Many of these schools were accredited by other Florida organizations,
both secular and Christian. It gradually became evident to the schools
that a unique and distinctly Reformed organization was needed in Florida,
both to provide spiritual guidance and leadership not found in secular
organizations, and improved professional and academic standards and processes
not found at the time in Christian organizations.
In the early 1980’s member schools founded Christian Schools of
Florida as an accrediting agency in Florida. While one of the original
founding organizations of the Florida Association of Academic Nonpublic
Schools (FAANS), CSF was approved as an accrediting member of FAANS in
1986.
Christian Schools of Florida honors the legacy handed down to its member
schools by the earliest known Christian school community in Florida,
the Huguenot community established at Fort Caroline in 1562. The growing
persecution of French Calvinists led their most powerful member, Admiral
Gaspard de Coligny, Admiral of the French Navy, to seek a refuge for the
Huguenots. The Reformation distinctives of those early French Reformed
Christians are maintained today by the member schools of CSF.

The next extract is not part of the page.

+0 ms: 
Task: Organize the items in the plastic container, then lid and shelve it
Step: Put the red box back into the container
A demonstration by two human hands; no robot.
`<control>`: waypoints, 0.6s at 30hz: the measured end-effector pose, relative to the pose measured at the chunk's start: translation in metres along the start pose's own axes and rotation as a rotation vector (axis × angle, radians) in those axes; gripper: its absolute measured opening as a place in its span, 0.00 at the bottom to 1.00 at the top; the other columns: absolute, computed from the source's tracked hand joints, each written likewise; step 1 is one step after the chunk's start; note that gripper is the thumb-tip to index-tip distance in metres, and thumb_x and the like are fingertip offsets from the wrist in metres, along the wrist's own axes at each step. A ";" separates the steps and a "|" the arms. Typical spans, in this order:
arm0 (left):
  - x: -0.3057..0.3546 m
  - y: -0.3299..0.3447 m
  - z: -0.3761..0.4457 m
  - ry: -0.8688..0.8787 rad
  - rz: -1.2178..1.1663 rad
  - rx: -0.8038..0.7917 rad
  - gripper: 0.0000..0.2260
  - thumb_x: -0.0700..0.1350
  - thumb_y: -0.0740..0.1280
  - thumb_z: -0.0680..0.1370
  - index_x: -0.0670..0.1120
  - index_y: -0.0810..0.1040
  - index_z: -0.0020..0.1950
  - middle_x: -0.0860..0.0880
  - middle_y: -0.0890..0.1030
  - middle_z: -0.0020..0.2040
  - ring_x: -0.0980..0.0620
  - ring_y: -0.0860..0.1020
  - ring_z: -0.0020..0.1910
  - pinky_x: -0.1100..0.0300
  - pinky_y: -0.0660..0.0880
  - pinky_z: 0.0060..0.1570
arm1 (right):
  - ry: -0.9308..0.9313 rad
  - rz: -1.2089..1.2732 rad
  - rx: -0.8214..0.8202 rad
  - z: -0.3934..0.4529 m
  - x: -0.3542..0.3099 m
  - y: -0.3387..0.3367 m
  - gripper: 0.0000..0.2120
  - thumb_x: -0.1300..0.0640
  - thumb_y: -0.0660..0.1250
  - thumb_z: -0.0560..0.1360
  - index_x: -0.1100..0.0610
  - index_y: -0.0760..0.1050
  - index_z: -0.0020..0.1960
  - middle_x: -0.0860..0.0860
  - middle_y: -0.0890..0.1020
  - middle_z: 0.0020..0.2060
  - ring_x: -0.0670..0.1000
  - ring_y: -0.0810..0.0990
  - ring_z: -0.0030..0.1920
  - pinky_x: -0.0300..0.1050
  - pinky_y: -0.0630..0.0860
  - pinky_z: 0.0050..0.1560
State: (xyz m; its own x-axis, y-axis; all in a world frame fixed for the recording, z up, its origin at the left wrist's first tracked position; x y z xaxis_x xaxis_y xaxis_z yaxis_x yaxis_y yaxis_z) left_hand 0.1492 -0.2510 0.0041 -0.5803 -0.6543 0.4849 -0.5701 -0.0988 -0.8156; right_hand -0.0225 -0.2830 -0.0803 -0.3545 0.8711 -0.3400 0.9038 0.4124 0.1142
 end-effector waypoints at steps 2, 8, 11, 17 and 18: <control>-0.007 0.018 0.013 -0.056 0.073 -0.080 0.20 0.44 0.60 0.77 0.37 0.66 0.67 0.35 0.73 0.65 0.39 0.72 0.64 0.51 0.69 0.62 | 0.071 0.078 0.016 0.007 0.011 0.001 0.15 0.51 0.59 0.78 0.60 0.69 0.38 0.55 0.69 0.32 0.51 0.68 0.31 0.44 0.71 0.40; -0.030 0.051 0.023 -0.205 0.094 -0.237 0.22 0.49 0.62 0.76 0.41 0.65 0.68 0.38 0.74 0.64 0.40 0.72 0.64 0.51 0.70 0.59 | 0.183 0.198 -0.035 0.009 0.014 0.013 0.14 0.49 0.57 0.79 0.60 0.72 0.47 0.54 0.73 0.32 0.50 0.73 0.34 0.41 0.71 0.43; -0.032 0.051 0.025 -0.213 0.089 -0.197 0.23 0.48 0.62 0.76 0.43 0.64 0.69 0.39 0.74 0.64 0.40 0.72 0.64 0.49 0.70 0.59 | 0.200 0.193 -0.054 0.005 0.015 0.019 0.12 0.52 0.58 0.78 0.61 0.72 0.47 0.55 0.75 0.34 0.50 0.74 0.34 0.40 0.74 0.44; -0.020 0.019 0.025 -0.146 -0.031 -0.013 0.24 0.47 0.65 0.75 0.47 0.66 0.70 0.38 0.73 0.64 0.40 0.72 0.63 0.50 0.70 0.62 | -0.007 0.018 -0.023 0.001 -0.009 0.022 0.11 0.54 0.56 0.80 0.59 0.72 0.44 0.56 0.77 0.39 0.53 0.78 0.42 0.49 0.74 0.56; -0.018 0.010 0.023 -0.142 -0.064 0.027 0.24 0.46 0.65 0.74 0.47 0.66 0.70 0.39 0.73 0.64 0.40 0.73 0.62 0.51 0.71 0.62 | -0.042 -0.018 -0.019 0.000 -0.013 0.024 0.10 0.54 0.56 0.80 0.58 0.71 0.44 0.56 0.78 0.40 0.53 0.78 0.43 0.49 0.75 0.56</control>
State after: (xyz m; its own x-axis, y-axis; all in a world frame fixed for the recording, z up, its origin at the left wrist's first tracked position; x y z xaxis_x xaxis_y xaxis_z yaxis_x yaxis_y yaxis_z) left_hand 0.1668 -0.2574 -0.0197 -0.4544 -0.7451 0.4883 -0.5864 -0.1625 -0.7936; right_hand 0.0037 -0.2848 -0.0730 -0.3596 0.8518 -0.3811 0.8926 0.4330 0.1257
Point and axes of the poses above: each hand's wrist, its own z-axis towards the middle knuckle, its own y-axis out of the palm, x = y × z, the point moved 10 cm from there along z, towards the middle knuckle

Administrators in member schools have provided leadership in statewide
organizations, including membership on the boards of the Florida Association
of Academic Nonpublic Schools (FAANS), the Florida Council of Independent
Schools (FCIS), the Florida Kindergarten Council (FKC), the National Council
for Private School Accreditation (NCPSA), and through committee memberships
at the legislative level, in the Florida High School Athletic Association
(FHSAA), and in local and regional initiatives.